Exercise description => Needed from the data below: every line from the one with "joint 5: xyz" up to and including the one with "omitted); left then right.", repeated exactly and with nothing else.

Exercise data =>
BEGIN
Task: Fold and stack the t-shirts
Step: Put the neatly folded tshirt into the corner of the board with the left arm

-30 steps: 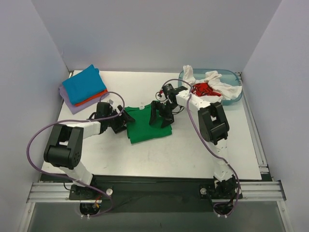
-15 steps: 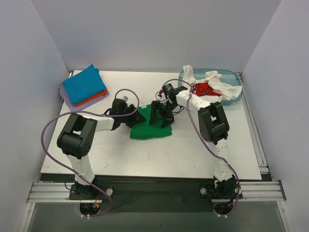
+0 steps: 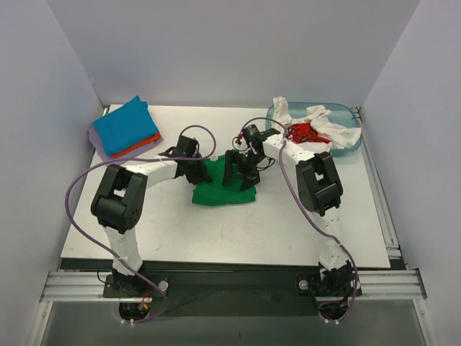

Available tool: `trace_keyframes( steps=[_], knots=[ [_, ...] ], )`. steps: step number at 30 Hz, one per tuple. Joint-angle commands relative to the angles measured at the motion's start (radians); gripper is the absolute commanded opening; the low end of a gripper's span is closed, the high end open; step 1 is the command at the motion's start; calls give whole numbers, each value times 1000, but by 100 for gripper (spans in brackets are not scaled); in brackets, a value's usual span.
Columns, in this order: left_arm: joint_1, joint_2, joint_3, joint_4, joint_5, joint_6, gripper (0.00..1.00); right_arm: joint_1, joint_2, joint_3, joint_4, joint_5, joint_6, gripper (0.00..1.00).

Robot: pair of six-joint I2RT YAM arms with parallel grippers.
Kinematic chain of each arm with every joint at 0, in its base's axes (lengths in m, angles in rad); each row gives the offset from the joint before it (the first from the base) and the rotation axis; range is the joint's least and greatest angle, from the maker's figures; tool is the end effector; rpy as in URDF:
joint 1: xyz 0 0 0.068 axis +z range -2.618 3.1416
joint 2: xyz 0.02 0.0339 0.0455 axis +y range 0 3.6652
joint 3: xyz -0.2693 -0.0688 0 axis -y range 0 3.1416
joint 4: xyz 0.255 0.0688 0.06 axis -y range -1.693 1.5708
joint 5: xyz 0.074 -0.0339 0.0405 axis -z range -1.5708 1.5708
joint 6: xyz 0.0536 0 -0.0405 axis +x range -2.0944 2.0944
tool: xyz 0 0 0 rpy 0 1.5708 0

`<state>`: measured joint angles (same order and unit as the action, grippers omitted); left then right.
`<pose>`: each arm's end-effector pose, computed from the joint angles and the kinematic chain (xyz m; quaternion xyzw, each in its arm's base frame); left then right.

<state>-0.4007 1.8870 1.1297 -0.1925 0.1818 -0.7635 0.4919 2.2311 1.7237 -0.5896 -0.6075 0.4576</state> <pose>0.3682 -0.1665 0.1348 -0.1438 0.9377 -0.2395 0.2066 0.4184 0.2589 0.1497 -0.0861 0.9262 0.3610 0.0663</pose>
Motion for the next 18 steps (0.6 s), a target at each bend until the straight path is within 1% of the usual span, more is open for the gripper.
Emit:
trace_keyframes(
  steps=[1, 2, 4, 5, 8, 9, 14, 18],
  knots=[
    [7, 38, 122, -258, -174, 168, 0, -12, -51, -49, -76, 84, -49, 79],
    [7, 44, 181, -301, -174, 191, 0, -16, -62, -53, -78, 87, -50, 79],
    [8, 75, 241, -350, -223, 249, 0, -22, -99, -78, -81, 101, -54, 79],
    [8, 89, 310, -399, -234, 269, 0, -27, -112, -87, -82, 107, -54, 79],
    [10, 141, 404, -490, -277, 338, 0, -30, -169, -139, -88, 129, -57, 79],
    [10, 152, 459, -511, -288, 367, 0, -30, -183, -154, -87, 133, -57, 79],
    [22, 204, 579, -599, -355, 438, 0, -33, -271, -252, -90, 158, -54, 79],
    [37, 234, 671, -645, -393, 490, 0, -35, -318, -297, -95, 166, -53, 79]
  ],
)
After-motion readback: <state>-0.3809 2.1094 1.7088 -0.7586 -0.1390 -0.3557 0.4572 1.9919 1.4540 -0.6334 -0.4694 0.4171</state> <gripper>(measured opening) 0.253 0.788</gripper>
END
Solution =>
joint 5: xyz 0.074 -0.0339 0.0405 axis -z range -1.5708 1.5708
joint 6: xyz 0.0536 0 -0.0405 axis +x range -2.0944 2.0944
tool: xyz 0 0 0 rpy 0 1.5708 0

`<state>`: measured joint angles (same order and unit as the action, grippers omitted); left then right.

The answer to this exercise has been fully stated.